AutoAI Overview
AutoAI in Cloud Pak for Data automates ETL(Extract, Transform, and Load) and feature engineering process for relational data, saves data scientists months of manual data prep time and acheives results comparable to top performing data scientists.
The AutoAI graphical tool in Watson Studio automatically analyzes your data and generates candidate model pipelines customized for your predictive modeling problem. These model pipelines are created iteratively as AutoAI analyzes your dataset and discovers data transformations, algorithms, and parameter settings that work best for your problem setting. Results are displayed on a leaderboard, showing the automatically generated model pipelines ranked according to your problem optimization objective.

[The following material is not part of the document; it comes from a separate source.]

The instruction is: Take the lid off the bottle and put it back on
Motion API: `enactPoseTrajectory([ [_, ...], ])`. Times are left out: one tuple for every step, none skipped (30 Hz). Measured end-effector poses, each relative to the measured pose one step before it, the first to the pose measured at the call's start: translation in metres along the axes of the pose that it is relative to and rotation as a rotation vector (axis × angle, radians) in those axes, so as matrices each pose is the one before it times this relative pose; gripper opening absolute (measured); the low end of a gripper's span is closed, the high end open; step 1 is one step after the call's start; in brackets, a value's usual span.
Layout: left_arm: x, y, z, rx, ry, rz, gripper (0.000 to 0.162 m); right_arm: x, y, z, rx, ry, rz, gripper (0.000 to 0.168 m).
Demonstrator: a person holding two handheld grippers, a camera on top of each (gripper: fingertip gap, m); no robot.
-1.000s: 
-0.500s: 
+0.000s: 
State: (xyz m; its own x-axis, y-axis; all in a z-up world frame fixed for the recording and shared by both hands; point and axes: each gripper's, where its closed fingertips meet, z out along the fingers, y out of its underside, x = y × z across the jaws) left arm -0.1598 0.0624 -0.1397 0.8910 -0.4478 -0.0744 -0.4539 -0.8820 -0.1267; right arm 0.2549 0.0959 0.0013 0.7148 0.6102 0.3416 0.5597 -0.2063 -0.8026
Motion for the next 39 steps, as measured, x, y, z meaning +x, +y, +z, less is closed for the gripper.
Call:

Collect your input data in a CSV file or files. Where possible, AutoAI will transform the data and impute missing values.
Notes:
- Your data source must contain a minimum of 100 records (rows).
- You can use the IBM Watson Studio Data Refinery tool to prepare and shape your data.
- Data can be a file added as connected data from a networked file system (NFS). Follow the instructions for adding a data connection of the type Mounted Volume. Choose the CSV file to add to the project so you can select it for training data.
AutoAI Process
Using AutoAI, you can build and deploy a machine learning model with sophisticated training features and no coding. The tool does most of the work for you.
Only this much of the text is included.